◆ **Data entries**
§ §

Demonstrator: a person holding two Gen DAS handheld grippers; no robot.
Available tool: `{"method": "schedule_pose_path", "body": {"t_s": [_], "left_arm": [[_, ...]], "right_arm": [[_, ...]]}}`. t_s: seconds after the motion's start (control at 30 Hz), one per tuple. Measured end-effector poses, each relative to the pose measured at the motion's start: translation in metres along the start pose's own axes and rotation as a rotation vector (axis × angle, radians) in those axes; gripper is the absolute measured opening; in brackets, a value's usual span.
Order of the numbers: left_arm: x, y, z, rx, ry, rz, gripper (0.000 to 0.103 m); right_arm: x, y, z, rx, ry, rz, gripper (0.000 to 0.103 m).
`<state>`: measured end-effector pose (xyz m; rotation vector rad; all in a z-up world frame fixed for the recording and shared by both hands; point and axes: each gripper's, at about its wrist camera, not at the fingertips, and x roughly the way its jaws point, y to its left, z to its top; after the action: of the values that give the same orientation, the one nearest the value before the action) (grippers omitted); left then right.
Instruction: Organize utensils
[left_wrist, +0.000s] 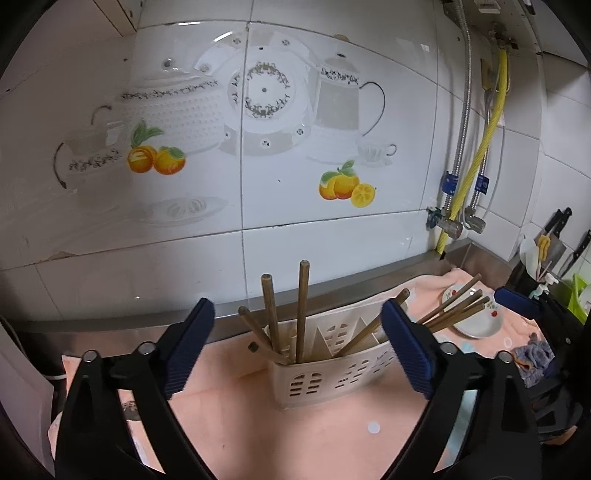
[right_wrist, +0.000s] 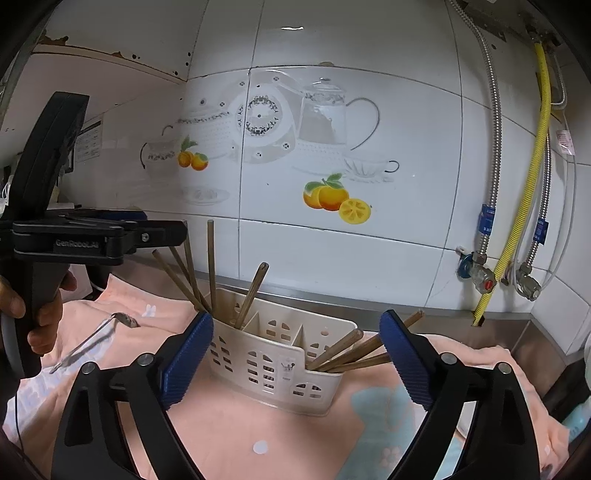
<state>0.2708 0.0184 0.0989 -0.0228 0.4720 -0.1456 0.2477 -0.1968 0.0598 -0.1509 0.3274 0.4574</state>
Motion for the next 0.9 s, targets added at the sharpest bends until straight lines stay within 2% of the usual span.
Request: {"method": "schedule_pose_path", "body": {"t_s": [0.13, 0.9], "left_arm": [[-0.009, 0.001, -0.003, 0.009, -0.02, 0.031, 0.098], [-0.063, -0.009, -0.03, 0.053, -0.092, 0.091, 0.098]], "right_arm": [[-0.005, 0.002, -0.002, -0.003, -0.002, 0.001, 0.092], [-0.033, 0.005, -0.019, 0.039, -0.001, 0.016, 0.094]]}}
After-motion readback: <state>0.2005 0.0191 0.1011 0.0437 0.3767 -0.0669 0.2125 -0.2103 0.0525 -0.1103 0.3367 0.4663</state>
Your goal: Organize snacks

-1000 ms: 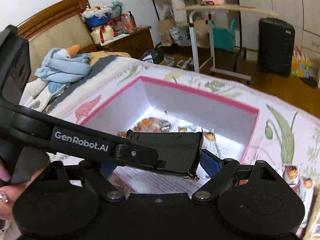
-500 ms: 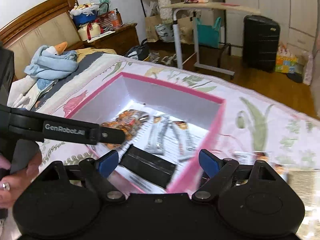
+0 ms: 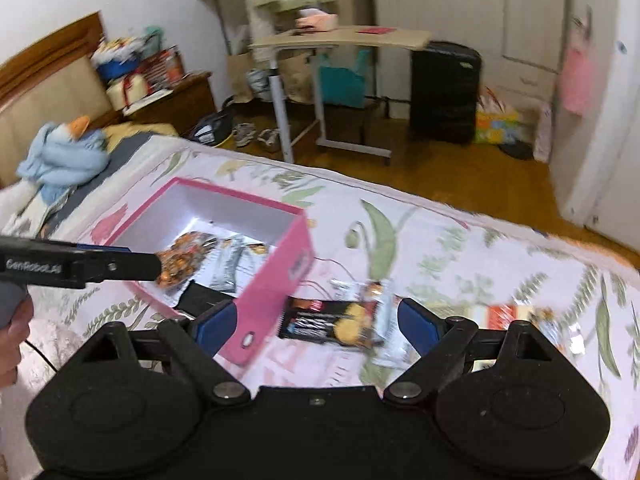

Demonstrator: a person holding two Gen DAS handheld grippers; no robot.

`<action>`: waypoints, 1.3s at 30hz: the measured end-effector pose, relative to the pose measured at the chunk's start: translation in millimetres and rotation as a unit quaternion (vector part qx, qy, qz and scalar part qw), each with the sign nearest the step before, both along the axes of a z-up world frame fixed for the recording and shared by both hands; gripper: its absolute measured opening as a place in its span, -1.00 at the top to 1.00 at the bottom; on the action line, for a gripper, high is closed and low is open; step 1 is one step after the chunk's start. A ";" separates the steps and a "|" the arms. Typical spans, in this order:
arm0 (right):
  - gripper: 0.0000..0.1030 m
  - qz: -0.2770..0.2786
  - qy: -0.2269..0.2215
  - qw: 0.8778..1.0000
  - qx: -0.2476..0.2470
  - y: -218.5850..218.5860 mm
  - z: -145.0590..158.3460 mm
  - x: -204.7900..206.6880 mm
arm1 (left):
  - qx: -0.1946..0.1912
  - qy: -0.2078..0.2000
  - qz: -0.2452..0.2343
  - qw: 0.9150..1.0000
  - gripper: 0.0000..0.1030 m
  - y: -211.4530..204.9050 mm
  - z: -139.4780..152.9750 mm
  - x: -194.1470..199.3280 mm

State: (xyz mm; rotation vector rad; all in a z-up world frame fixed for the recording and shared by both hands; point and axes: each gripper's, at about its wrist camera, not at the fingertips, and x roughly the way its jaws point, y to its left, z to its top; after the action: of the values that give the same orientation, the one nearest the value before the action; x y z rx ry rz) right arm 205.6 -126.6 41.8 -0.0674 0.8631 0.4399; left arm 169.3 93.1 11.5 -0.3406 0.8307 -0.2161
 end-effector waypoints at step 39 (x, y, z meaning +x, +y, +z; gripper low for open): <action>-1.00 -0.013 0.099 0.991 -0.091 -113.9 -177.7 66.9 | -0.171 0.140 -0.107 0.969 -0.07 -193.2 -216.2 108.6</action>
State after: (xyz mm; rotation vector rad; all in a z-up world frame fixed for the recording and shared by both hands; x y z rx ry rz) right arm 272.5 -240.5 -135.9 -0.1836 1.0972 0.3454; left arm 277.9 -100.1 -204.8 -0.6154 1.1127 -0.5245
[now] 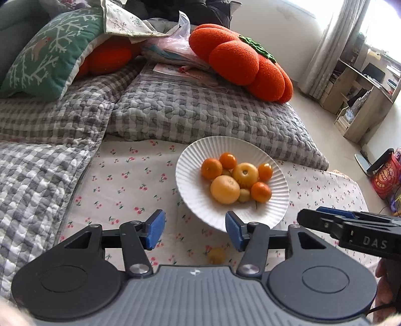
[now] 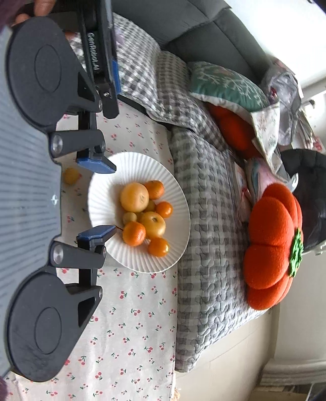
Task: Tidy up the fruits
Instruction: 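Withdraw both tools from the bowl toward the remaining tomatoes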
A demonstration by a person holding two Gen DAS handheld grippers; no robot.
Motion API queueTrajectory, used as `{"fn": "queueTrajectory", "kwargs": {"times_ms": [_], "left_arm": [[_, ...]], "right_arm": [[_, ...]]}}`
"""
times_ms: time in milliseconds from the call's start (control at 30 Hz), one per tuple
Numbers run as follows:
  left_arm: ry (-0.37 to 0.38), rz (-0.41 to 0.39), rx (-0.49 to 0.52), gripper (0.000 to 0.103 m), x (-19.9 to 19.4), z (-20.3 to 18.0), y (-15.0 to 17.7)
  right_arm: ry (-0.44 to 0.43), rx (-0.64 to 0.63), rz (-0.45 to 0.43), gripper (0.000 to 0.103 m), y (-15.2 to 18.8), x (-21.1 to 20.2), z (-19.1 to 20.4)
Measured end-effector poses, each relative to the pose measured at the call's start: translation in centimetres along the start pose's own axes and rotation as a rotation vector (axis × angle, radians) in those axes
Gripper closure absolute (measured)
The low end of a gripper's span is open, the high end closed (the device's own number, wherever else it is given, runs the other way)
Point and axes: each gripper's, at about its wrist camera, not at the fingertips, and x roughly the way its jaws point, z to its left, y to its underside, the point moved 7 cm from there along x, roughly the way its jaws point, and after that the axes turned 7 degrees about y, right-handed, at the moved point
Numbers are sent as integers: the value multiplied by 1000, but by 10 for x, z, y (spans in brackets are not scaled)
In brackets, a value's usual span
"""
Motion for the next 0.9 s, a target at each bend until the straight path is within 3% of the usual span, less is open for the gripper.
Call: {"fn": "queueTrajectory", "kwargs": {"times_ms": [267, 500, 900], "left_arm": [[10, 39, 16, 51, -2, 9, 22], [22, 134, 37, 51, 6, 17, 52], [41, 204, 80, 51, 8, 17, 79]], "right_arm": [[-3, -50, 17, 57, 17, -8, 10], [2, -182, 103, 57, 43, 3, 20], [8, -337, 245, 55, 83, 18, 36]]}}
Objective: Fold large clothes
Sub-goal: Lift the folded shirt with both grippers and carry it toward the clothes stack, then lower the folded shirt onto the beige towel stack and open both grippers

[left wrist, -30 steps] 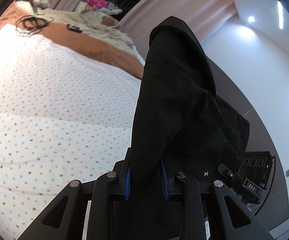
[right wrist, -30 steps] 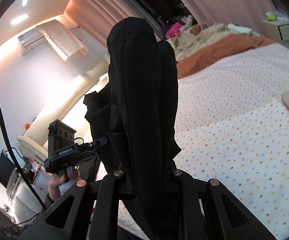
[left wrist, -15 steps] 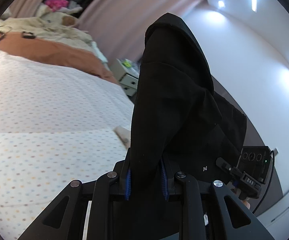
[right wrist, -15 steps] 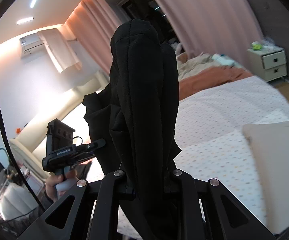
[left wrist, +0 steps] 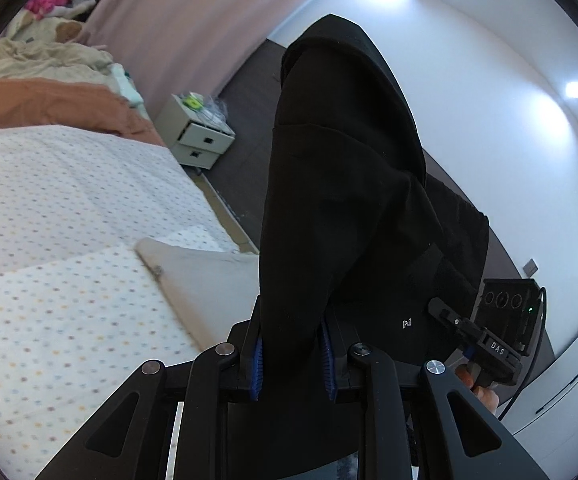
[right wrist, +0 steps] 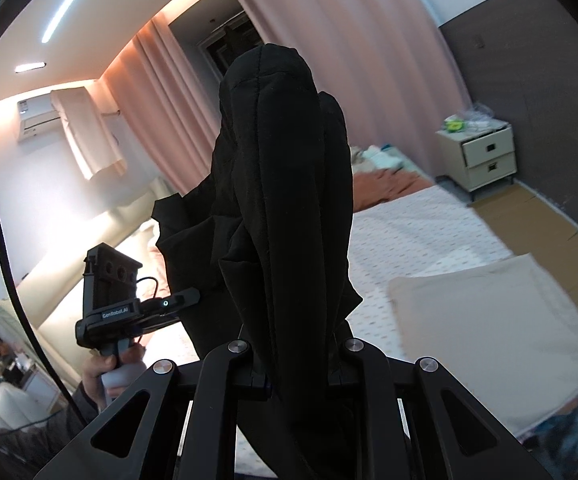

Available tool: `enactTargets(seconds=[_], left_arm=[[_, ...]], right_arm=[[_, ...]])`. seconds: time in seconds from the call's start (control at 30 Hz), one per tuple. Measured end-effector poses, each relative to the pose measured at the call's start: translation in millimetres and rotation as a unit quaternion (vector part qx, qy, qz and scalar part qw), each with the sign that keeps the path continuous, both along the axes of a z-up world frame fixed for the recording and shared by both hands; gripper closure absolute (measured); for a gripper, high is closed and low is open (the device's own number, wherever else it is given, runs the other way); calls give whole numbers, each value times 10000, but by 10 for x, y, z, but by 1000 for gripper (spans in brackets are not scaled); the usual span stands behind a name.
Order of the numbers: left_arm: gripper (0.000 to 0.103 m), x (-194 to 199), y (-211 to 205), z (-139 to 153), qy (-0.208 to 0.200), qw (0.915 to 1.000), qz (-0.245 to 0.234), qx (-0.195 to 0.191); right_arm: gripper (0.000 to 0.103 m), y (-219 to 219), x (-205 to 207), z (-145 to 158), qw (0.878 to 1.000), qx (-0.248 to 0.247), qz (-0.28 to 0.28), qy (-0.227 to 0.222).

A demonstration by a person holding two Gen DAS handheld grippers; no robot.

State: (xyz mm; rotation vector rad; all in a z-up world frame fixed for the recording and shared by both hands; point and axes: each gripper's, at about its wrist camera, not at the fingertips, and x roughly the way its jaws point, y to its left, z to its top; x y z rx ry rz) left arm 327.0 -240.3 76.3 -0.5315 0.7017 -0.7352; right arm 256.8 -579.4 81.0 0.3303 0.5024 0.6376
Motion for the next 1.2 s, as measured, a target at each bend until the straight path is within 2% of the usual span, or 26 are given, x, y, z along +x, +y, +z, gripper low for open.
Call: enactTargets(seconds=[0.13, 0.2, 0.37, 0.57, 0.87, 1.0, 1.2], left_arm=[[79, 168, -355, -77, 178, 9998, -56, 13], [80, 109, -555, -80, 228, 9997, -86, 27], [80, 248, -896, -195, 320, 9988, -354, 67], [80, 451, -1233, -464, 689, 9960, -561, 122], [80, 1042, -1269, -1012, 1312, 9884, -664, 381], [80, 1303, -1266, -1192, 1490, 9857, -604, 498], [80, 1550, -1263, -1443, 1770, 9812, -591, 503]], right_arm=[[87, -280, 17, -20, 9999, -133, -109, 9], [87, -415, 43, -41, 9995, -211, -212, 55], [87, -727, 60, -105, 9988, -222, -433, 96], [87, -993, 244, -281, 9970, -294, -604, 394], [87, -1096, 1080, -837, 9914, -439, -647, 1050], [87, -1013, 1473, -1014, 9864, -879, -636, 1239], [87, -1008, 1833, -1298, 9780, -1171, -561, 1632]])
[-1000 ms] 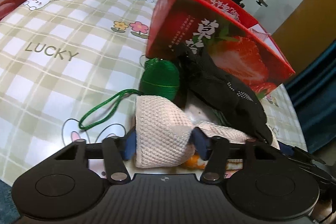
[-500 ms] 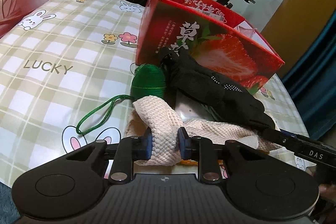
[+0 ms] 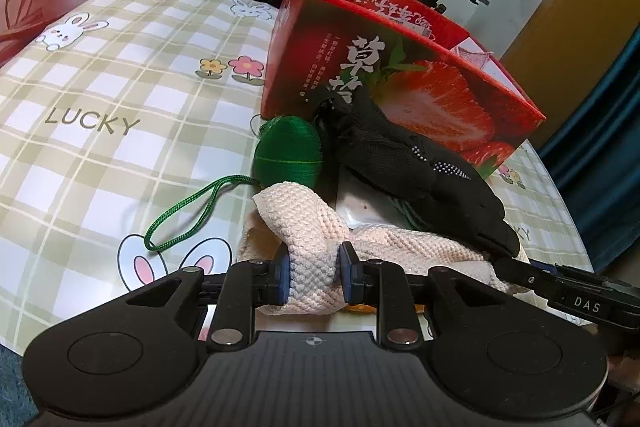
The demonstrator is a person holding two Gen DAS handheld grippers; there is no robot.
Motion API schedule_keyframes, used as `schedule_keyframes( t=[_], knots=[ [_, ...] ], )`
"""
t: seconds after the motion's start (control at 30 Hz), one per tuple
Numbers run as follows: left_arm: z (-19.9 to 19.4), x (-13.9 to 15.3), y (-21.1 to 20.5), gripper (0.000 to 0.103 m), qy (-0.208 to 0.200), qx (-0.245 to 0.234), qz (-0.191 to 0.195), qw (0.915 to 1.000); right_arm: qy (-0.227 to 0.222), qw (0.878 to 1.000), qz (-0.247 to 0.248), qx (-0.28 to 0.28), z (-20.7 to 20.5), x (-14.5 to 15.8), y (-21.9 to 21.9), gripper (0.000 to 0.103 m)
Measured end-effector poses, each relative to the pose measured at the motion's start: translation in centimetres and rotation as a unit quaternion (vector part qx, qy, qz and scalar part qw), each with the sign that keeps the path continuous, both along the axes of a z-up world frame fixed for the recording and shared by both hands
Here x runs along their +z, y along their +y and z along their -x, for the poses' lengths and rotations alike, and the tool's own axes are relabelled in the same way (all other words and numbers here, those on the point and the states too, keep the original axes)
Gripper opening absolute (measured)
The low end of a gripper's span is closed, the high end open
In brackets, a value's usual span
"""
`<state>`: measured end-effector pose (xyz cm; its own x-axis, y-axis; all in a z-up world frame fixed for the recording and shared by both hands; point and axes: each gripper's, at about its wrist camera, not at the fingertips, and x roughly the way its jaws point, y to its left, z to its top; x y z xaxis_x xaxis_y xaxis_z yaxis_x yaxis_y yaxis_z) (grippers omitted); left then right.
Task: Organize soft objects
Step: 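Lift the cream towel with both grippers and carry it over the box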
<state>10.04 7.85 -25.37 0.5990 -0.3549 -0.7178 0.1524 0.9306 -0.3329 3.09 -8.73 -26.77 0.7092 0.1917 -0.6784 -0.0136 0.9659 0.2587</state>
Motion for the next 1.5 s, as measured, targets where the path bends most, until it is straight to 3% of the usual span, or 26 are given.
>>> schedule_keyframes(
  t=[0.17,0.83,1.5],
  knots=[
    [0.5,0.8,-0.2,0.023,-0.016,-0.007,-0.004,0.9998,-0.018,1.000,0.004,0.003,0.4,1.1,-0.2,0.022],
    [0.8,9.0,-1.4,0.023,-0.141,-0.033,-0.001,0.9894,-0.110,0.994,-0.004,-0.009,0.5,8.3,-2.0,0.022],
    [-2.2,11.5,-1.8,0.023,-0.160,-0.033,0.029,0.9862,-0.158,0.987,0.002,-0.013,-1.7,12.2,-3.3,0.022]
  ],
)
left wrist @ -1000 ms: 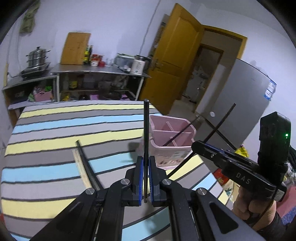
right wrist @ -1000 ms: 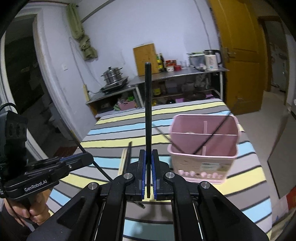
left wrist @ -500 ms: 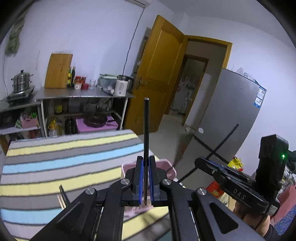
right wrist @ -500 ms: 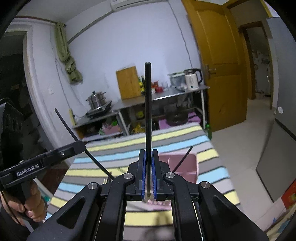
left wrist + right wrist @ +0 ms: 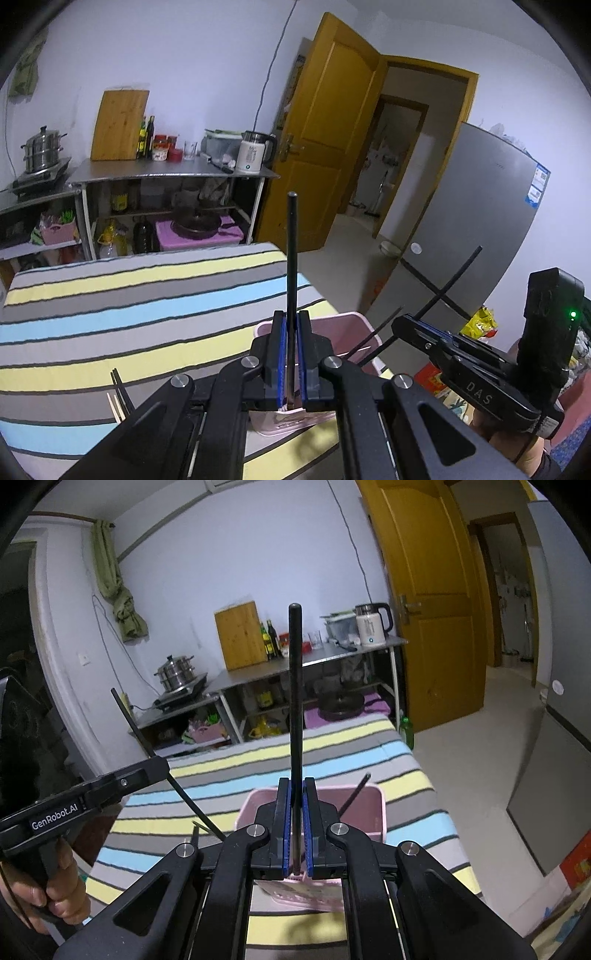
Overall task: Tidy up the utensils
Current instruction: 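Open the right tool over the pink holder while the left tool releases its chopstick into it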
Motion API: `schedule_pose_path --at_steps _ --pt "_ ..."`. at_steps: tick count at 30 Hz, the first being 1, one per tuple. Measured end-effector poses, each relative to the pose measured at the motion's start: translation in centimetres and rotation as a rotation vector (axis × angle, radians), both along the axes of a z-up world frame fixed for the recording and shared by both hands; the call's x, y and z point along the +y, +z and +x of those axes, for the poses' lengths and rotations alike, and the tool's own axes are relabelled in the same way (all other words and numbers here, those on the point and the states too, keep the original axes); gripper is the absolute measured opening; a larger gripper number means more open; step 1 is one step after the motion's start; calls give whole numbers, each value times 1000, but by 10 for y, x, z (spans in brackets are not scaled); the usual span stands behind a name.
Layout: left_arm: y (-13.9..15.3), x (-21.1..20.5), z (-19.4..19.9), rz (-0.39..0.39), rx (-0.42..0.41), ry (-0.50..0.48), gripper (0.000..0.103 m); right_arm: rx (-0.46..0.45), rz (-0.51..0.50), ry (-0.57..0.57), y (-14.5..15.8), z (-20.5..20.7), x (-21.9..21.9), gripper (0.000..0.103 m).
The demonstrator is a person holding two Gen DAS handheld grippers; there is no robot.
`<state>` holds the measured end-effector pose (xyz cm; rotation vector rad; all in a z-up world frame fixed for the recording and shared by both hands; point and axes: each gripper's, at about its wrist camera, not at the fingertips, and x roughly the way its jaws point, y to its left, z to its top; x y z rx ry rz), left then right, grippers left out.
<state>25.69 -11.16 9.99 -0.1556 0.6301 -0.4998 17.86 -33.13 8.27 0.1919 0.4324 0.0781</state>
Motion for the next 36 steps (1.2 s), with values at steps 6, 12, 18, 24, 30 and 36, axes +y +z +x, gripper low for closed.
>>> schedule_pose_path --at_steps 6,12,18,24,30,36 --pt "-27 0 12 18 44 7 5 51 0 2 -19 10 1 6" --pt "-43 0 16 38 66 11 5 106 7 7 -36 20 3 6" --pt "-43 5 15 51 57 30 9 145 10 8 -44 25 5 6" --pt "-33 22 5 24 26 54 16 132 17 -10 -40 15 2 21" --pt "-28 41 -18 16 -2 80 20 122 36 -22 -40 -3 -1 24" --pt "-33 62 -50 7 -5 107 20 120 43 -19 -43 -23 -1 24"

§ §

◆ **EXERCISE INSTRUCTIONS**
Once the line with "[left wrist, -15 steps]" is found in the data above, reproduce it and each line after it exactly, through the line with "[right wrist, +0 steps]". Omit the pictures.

◆ **ANSWER**
[left wrist, -15 steps] 
[right wrist, -15 steps] 
[left wrist, +0 steps] 
[right wrist, +0 steps] 

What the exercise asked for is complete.